Quanto menos um país tem, mais se faz com esforço e mérito. Atente-se no exemplo de Cabo Verde. Portugal é um caso estranho, porque embora uma boa parte dos seus recursos não sejam próprios (os fundos da Europa, o endividamento internacional, as remessas dos emigrantes, "o ouro do Brasil"), comportou-se sempre como se fosse rico. Não é e esta triste verdade só agora está a ser revelada - pela força e à bruta.
Mas ainda há muitos que não querem ver e nem à bruta aceitam a realidade. Chamam-se "socialistas".
É interessante que o partido português mais à direita do parlamento nacional consiga um dos seus melhores resultados (segundo lugar) precisamente na região portuguesa mais influenciada pelo "socialismo" enquanto multiplicação dos factores despesismo, endividamento e favoritismo aos amigalhaços.
Será caso para o cliché "os extremos atraem-se"? É possível.

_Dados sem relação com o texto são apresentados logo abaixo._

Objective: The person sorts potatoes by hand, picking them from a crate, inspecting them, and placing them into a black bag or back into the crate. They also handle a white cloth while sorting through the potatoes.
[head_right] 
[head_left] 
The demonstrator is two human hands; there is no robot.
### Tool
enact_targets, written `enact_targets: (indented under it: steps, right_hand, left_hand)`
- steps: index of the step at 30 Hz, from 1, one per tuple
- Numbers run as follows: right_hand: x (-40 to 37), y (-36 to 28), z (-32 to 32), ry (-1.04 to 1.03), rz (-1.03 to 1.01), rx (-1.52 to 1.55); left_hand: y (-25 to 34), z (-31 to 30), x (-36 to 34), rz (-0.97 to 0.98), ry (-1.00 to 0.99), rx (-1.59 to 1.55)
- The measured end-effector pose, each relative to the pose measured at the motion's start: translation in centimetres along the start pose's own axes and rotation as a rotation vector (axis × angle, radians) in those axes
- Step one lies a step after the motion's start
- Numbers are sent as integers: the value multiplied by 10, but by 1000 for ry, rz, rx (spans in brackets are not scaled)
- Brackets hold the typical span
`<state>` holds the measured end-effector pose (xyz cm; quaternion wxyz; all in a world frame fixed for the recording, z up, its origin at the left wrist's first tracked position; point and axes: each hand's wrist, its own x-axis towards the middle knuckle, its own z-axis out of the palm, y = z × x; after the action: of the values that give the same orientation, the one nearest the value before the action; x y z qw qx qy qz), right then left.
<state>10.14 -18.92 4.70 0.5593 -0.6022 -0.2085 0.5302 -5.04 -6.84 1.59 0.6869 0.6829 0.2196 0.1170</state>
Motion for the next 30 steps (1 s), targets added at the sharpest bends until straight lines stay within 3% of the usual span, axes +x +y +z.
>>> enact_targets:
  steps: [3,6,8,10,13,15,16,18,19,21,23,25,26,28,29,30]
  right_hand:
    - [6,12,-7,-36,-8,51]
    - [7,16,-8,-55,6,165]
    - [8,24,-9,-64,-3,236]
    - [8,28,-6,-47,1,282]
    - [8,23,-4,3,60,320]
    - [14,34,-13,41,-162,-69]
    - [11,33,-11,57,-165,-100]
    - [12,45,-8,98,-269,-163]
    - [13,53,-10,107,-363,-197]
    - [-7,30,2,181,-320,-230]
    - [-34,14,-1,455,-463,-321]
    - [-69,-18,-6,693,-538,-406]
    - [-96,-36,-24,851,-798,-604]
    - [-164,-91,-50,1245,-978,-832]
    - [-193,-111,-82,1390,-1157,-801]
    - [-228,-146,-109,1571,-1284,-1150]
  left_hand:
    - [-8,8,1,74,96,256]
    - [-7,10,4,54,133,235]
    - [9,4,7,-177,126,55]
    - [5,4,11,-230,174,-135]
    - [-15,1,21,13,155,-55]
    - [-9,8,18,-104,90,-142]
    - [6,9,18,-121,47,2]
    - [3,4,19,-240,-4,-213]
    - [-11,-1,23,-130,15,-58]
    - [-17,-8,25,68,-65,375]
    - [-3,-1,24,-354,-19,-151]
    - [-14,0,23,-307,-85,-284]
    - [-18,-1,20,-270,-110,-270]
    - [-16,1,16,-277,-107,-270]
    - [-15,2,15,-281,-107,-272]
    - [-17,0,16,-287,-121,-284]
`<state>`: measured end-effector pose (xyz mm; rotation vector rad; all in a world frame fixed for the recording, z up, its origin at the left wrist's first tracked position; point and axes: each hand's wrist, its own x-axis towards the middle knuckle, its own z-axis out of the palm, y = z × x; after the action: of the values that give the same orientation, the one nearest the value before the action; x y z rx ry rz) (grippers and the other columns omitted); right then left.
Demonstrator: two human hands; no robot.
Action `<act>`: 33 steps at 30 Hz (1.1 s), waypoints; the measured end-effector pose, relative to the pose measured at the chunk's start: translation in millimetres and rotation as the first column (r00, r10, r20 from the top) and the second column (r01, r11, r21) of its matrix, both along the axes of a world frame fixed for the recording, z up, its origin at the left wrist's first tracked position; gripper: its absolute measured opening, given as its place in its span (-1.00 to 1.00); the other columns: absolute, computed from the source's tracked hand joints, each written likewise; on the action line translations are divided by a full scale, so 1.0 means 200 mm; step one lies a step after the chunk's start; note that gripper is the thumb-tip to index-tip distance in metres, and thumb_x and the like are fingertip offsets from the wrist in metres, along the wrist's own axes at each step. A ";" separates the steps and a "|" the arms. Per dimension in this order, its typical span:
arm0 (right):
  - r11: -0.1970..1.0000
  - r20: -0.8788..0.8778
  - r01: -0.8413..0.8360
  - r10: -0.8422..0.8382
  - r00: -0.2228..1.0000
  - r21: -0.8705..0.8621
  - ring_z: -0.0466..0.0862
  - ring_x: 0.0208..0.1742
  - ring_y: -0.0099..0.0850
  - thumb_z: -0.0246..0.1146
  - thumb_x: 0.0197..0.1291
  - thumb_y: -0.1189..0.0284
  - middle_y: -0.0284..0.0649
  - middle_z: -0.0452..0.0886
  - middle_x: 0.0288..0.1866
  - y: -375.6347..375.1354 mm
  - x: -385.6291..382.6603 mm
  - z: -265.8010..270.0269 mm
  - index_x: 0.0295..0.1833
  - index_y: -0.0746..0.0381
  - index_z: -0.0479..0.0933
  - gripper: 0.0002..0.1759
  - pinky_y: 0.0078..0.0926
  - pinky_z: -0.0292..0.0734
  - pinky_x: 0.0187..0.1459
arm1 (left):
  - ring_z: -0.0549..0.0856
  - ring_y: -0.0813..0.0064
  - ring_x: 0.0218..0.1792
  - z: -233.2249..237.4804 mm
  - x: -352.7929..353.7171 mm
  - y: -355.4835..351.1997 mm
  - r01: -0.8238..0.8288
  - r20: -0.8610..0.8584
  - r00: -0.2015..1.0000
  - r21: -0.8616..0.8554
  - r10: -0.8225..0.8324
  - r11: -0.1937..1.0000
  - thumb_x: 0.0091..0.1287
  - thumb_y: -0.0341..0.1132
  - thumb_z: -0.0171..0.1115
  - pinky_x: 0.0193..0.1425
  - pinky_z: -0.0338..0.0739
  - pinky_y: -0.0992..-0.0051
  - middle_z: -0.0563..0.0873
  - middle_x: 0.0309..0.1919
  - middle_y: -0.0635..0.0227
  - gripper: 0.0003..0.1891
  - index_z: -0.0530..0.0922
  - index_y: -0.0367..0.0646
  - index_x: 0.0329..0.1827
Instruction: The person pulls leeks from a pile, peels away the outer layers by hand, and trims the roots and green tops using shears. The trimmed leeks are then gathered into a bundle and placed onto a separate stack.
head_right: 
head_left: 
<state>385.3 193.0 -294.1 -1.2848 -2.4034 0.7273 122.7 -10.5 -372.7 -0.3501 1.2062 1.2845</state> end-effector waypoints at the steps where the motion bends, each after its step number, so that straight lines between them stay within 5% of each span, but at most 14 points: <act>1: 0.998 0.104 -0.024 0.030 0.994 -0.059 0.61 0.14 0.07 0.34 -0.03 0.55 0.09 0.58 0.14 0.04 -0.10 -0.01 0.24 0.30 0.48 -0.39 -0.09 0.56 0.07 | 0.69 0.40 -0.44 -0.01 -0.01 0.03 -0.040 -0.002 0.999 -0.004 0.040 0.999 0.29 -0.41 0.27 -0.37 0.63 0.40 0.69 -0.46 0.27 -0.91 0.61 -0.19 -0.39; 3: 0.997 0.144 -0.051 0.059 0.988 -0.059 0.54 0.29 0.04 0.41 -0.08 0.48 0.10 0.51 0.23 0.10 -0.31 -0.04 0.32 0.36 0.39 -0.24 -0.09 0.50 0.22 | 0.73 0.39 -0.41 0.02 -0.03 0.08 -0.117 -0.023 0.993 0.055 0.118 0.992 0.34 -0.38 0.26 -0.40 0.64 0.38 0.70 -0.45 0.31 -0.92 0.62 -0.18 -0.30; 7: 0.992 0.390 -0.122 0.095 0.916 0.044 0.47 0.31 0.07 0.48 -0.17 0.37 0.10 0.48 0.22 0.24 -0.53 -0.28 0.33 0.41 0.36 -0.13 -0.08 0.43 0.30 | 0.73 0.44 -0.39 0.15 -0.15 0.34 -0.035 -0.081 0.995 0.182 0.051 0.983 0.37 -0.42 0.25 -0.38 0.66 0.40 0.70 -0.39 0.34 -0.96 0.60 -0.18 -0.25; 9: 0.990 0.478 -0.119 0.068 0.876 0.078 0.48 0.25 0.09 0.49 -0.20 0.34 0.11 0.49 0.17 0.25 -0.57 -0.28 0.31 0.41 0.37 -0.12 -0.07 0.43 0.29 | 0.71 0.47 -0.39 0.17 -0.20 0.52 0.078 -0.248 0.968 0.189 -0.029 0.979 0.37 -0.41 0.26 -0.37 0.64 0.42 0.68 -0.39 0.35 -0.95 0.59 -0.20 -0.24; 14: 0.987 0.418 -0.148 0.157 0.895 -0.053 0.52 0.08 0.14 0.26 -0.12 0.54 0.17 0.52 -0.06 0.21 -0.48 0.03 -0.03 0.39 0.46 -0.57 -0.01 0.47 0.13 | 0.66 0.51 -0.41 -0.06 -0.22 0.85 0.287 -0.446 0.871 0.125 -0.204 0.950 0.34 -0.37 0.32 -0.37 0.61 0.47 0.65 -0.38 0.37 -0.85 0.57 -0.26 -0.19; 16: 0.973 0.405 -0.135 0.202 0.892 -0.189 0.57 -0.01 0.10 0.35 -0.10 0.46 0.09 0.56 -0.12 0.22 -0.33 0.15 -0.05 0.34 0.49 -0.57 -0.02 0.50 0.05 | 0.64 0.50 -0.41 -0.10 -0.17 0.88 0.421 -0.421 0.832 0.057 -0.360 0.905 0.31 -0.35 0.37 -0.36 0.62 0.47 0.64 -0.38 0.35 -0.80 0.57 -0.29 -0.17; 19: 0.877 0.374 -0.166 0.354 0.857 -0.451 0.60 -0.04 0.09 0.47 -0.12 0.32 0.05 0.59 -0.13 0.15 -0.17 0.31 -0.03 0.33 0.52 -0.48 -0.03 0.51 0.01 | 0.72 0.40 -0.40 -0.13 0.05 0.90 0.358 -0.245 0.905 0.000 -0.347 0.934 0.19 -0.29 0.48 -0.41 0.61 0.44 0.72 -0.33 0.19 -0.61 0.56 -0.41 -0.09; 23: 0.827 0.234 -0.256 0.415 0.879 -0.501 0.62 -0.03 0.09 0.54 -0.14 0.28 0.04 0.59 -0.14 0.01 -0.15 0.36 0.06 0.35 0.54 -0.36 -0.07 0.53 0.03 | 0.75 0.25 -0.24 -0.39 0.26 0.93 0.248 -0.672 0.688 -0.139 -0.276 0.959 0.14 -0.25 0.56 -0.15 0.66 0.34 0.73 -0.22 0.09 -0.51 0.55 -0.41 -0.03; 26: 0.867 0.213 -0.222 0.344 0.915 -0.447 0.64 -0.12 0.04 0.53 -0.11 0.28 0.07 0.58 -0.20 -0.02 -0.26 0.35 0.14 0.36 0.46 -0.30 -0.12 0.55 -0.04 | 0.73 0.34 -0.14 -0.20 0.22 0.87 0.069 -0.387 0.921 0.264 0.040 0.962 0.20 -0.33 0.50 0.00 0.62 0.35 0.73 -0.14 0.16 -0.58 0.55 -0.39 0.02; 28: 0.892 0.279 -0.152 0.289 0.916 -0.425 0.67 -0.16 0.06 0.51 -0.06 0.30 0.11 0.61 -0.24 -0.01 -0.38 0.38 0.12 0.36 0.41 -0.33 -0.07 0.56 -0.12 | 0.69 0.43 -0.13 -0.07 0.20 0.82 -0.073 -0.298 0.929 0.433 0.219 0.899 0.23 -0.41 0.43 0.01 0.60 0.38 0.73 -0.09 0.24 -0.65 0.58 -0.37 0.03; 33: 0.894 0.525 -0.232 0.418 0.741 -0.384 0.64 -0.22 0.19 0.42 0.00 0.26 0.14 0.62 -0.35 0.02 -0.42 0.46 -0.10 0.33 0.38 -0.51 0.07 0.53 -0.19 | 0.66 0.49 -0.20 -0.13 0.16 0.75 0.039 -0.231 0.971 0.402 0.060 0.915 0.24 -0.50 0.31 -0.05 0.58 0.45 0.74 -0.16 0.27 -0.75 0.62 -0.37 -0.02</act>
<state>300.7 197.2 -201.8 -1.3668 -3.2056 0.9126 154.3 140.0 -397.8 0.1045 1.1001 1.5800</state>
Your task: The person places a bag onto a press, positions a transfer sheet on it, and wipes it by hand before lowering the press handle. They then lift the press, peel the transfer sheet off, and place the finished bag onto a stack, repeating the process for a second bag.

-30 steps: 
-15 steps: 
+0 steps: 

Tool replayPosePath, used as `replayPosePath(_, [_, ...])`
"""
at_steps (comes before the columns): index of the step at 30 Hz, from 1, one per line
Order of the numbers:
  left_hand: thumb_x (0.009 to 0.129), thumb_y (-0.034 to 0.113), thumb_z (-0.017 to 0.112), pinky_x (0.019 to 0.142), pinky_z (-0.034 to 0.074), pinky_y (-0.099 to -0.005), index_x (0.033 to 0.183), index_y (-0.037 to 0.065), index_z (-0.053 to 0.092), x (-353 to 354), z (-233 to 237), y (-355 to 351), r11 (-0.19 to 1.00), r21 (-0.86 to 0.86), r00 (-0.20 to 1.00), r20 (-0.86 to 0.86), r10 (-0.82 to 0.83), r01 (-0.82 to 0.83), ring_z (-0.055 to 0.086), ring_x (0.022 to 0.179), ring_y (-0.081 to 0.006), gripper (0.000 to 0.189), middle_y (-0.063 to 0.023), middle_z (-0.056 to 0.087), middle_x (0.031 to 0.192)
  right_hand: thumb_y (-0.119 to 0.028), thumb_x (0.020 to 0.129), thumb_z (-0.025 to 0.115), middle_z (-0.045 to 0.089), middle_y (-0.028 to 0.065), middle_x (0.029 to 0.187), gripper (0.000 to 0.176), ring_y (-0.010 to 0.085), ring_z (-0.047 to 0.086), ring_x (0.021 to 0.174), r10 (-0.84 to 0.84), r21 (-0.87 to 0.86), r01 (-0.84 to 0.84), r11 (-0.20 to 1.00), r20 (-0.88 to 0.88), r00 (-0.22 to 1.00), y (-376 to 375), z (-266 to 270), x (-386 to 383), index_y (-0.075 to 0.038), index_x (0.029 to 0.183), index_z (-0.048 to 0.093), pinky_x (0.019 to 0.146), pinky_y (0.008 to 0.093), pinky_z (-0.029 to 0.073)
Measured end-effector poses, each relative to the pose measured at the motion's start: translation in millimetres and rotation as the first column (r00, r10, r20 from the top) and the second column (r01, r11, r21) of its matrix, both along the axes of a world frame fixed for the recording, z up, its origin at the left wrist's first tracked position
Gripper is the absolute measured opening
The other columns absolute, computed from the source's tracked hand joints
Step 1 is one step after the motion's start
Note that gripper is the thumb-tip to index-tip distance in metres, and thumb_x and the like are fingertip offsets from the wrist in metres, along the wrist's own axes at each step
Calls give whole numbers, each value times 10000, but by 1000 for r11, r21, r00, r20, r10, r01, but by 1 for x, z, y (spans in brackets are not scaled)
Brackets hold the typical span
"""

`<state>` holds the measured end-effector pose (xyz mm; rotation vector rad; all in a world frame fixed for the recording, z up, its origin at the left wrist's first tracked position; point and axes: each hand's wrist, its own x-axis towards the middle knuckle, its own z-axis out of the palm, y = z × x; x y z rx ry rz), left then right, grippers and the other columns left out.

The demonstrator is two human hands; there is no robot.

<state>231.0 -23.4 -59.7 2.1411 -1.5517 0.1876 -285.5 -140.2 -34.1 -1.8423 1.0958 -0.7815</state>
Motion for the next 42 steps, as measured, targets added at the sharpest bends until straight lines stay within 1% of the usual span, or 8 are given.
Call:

Nos primeiros dois dias de congresso, virados para o partido, o PS tinha o palco dominado pelo vermelho vivo. Hoje, dia em que António José Seguro promete "falar para o País", o vermelho deu lugar ao verde. É uma simbologia muito reveladora: os socialistas, quando saem dos círculos concêntricos do debate interno, são forçados a pôr de lado a retórica "antiliberalismo" e "antimercados", adoptando as receitas de governação da direita liberal neste tempo em que o nosso destino está intimamente ligado ao do conjunto da Europa. Repare-se no que tem sucedido além-fronteiras: todos os maiores países europeus são hoje governados por partidos do centro ou da direita. A excepção, até agora, tem sido a Espanha. Mas é uma excepção já com fim anunciado: 20 de Novembro, data em que o Partido Popular, de Mariano Rajoy, sairá como vencedor mais que provável das legislativas.
Manuel Alegre fez neste congresso de Braga a mais estimulante intervenção de todas quantas pude escutar, questionando por que motivo, em tempos de grave crise económica, os eleitores europeus preferem dar o poder à direita. Para obter uma resposta a esta pergunta basta analisar o que foi dito pelos congressistas em Braga contra o Governo PSD/CDS: na esmagadora maioria dos casos essas críticas poderiam ter sido dirigidas com razão acrescida ao anterior Executivo, liderado por José Sócrates, que conduziu o País a uma situação de emergência financeira. Acontece que no anterior congresso socialista, realizado apenas há cinco meses, quase ninguém proferiu o menor reparo, como se vivêssemos no melhor dos mundos - o que retira autoridade moral às actuais vozes críticas.
Comparemos com Espanha: quase tudo quando os socialistas criticam agora em Portugal tem vindo a ser aplicado no país vizinho, começando pela eventual imposição de limites ao défice na Constituição: esta medida, que o PS contesta, foi já adoptada entre os espanhóis por iniciativa de Zapatero. E já nem falo do caso grego, onde o Executivo socialista aplica hoje as mais draconianas medidas de contenção orçamental de que há memória - aliás sem evidentes resultados práticos.
Isto, de algum modo, responde à perplexidade de Alegre: entre o original e a cópia, os eleitores europeus preferem o original. Os socialistas precisarão de novas receitas governativas para liderarem futuros ciclos de poder. O problema é que nenhum deles as inventou ainda.